Data excerpts
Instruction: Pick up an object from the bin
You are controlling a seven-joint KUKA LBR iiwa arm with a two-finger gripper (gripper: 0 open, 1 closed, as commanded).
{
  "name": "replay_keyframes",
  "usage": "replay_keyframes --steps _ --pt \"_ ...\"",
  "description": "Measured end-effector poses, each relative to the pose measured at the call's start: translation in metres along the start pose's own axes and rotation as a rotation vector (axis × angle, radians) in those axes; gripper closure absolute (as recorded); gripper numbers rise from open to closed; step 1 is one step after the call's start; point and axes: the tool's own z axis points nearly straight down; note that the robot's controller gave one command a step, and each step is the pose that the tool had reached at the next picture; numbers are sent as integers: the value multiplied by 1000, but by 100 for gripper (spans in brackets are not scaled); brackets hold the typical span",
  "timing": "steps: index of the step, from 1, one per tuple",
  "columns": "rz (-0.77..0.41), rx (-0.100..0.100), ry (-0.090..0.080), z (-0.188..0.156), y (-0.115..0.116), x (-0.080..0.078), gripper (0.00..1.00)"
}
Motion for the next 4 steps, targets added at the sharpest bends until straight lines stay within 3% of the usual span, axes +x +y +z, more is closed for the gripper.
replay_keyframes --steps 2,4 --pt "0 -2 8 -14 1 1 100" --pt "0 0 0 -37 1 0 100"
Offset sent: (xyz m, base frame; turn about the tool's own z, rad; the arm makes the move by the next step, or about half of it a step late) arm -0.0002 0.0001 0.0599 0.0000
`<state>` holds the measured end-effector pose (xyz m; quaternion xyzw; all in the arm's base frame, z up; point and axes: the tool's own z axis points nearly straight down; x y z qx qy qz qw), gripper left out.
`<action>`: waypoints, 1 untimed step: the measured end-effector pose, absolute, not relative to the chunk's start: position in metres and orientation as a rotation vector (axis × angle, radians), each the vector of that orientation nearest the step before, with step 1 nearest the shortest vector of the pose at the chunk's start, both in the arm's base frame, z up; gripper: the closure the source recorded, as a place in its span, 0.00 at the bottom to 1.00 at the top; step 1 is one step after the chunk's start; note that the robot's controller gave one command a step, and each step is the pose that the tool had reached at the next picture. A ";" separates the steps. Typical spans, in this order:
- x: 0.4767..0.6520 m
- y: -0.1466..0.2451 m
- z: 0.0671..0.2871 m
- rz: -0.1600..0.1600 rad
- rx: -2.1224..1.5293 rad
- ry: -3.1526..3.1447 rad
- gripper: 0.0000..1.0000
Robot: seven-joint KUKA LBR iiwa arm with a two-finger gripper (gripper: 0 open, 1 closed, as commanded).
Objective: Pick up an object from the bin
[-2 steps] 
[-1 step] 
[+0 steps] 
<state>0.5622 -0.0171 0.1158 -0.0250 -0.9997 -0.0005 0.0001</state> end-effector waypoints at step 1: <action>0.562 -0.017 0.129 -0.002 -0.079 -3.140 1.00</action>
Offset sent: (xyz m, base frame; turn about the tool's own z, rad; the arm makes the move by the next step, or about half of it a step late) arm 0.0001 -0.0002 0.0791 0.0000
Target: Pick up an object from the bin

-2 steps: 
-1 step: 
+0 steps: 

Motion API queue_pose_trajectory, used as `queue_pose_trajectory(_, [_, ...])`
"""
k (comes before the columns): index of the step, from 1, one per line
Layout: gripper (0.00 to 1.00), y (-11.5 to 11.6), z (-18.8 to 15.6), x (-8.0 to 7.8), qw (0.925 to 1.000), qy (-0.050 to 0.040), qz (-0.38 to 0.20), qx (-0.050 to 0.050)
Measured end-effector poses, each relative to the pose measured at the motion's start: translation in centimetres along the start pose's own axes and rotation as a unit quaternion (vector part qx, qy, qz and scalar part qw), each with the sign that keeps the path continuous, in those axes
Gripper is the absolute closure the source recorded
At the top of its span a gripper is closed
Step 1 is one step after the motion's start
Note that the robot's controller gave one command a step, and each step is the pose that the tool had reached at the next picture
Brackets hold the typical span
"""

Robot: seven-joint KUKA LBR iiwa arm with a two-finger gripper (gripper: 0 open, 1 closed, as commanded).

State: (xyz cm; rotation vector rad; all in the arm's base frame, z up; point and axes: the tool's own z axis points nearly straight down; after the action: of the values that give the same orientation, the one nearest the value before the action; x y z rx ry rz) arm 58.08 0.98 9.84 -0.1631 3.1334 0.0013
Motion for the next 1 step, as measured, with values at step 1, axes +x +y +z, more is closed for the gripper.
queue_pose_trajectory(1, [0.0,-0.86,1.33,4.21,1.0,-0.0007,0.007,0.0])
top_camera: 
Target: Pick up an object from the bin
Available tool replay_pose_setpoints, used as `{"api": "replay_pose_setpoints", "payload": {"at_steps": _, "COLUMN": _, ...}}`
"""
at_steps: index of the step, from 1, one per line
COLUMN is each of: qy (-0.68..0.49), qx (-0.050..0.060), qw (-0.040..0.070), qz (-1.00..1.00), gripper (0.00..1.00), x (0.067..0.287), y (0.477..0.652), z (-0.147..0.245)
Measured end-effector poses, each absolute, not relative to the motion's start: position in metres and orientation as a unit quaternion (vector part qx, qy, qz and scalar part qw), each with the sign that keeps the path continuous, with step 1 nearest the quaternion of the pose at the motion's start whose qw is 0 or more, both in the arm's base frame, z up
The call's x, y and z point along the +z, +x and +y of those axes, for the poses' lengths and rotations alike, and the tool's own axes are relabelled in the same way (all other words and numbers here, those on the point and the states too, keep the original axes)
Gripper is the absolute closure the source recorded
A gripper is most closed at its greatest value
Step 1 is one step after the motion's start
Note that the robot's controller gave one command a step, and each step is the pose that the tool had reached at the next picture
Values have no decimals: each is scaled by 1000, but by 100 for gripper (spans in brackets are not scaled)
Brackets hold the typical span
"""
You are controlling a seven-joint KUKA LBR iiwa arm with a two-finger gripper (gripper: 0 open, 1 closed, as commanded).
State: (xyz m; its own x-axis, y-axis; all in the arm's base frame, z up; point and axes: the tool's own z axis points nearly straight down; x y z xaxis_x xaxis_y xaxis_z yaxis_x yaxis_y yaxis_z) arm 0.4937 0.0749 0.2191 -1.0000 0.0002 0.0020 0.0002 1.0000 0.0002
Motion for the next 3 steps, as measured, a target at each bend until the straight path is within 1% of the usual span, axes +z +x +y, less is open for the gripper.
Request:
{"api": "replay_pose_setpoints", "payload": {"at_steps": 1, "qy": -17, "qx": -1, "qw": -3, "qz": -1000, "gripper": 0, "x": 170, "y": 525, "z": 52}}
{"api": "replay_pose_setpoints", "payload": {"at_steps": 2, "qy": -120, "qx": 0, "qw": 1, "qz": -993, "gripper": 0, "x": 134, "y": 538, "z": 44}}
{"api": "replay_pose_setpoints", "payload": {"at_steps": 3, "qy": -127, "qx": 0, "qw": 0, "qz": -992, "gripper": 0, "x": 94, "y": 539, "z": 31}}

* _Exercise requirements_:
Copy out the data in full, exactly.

* _Exercise response_:
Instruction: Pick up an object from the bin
You are controlling a seven-joint KUKA LBR iiwa arm with a two-finger gripper (gripper: 0 open, 1 closed, as commanded).
{
  "name": "replay_keyframes",
  "usage": "replay_keyframes --steps _ --pt \"_ ...\"",
  "description": "Measured end-effector poses, each relative to the pose measured at the call's start: translation in metres along the start pose's own axes and rotation as a rotation vector (axis × angle, radians) in those axes; gripper closure absolute (as recorded); gripper numbers rise from open to closed; step 1 is one step after the call's start; point and axes: the tool's own z axis points nearly straight down; note that the robot's controller gave one command a step, and each step is the pose that the tool had reached at the next picture; numbers are sent as integers: the value multiplied by 1000, but by 100 for gripper (spans in brackets are not scaled); brackets hold the typical span",
  "timing": "steps: index of the step, from 1, one per tuple",
  "columns": "rz (-0.77..0.41), rx (-0.100..0.100), ry (-0.090..0.080), z (-0.188..0.156), y (-0.115..0.116), x (-0.080..0.078), gripper (0.00..1.00)"
}
Motion for the next 4 steps, targets added at the sharpest bends until straight lines stay within 3% of the usual span, axes +x +y +z, more is closed for the gripper.
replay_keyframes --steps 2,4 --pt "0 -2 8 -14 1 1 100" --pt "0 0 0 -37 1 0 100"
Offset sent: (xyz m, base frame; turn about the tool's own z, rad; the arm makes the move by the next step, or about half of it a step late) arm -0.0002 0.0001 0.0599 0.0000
`<state>` holds the measured end-effector pose (xyz m; quaternion xyzw; all in the arm's base frame, z up; point and axes: the tool's own z axis points nearly straight down; x y z qx qy qz qw), gripper left out.
`<action>`: waypoints, 1 untimed step: the measured end-effector pose, absolute, not relative to the chunk's start: position in metres and orientation as a rotation vector (axis × angle, radians), each the vector of that orientation nearest the step before, with step 1 nearest the shortest vector of the pose at the chunk's start, both in the arm's base frame, z up; gripper: the closure the source recorded, as a place in its span, 0.00 at the bottom to 1.00 at the top; step 1 is one step after the chunk's start; note that the robot's controller gave one command a step, and each step is the pose that the tool had reached at the next picture. A ";" separates the steps. Typical spans, in this order:
- x: 0.4767..0.6520 m
- y: -0.1466..0.2451 m
- z: 0.0671..0.2871 m
- rz: -0.1600..0.1600 rad
- rx: -2.1224..1.5293 rad
- ry: -3.1526..3.1447 rad
- gripper: 0.0000..1.0000
Robot: seven-joint KUKA LBR iiwa arm with a two-finger gripper (gripper: 0 open, 1 closed, as commanded).
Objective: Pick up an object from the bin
[-2 steps] 
[-1 step] 
[+0 steps] 
<state>0.5622 -0.0171 0.1158 -0.0250 -0.9997 -0.0005 0.0001</state> end-effector waypoints at step 1: <action>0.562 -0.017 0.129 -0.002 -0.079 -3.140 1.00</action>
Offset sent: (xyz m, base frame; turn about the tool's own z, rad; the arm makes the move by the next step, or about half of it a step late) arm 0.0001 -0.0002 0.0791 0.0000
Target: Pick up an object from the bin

-2 steps: 
-1 step: 
+0 steps: 

Motion API queue_pose_trajectory, used as `queue_pose_trajectory(_, [_, ...])`
"""
k (comes before the columns): index of the step, from 1, one per line
Layout: gripper (0.00 to 1.00), y (-11.5 to 11.6), z (-18.8 to 15.6), x (-8.0 to 7.8), qw (0.925 to 1.000), qy (-0.050 to 0.040), qz (-0.38 to 0.20), qx (-0.050 to 0.050)
Measured end-effector poses, each relative to the pose measured at the motion's start: translation in centimetres along the start pose's own axes and rotation as a unit quaternion (vector part qx, qy, qz and scalar part qw), each with the sign that keeps the path continuous, in those axes
Gripper is the absolute closure the source recorded
At the top of its span a gripper is closed
Step 1 is one step after the motion's start
Note that the robot's controller gave one command a step, and each step is the pose that the tool had reached at the next picture
Brackets hold the typical span
"""

Robot: seven-joint KUKA LBR iiwa arm with a two-finger gripper (gripper: 0 open, 1 closed, as commanded).

State: (xyz cm; rotation vector rad; all in the arm's base frame, z up; point and axes: the tool's own z axis points nearly straight down; after the action: of the values that give the same orientation, the one nearest the value before the action; x y z rx ry rz) arm 58.08 0.98 9.84 -0.1631 3.1334 0.0013
Motion for the next 1 step, as measured, with values at step 1, axes +x +y +z, more is closed for the gripper.
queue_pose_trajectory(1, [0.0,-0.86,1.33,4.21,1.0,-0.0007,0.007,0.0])
top_camera: 
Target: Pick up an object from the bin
Available tool replay_pose_setpoints, used as `{"api": "replay_pose_setpoints", "payload": {"at_steps": _, "COLUMN": _, ...}}`
"""
at_steps: index of the step, from 1, one per line
COLUMN is each of: qy (-0.68..0.49), qx (-0.050..0.060), qw (-0.040..0.070), qz (-1.00..1.00), gripper (0.00..1.00), x (0.067..0.287), y (0.477..0.652), z (-0.147..0.245)
Measured end-effector poses, each absolute, not relative to the motion's start: position in metres and orientation as a unit quaternion (vector part qx, qy, qz and scalar part qw), each with the sign that keeps the path continuous, with step 1 nearest the quaternion of the pose at the motion's start whose qw is 0 or more, both in the arm's base frame, z up
The call's x, y and z point along the +z, +x and +y of those axes, for the poses' lengths and rotations alike, and the tool's own axes are relabelled in the same way (all other words and numbers here, those on the point and the states too, keep the original axes)
Gripper is the absolute closure the source recorded
A gripper is most closed at its greatest value
Step 1 is one step after the motion's start
Note that the robot's controller gave one command a step, and each step is the pose that the tool had reached at the next picture
Values have no decimals: each is scaled by 1000, but by 100 for gripper (spans in brackets are not scaled)
Brackets hold the typical span
"""
You are controlling a seven-joint KUKA LBR iiwa arm with a two-finger gripper (gripper: 0 open, 1 closed, as commanded).
State: (xyz m; its own x-axis, y-axis; all in the arm's base frame, z up; point and axes: the tool's own z axis points nearly straight down; x y z xaxis_x xaxis_y xaxis_z yaxis_x yaxis_y yaxis_z) arm 0.4937 0.0749 0.2191 -1.0000 0.0002 0.0020 0.0002 1.0000 0.0002
Motion for the next 3 steps, as measured, a target at each bend until the straight path is within 1% of the usual span, axes +z +x +y, less is open for the gripper.
Request:
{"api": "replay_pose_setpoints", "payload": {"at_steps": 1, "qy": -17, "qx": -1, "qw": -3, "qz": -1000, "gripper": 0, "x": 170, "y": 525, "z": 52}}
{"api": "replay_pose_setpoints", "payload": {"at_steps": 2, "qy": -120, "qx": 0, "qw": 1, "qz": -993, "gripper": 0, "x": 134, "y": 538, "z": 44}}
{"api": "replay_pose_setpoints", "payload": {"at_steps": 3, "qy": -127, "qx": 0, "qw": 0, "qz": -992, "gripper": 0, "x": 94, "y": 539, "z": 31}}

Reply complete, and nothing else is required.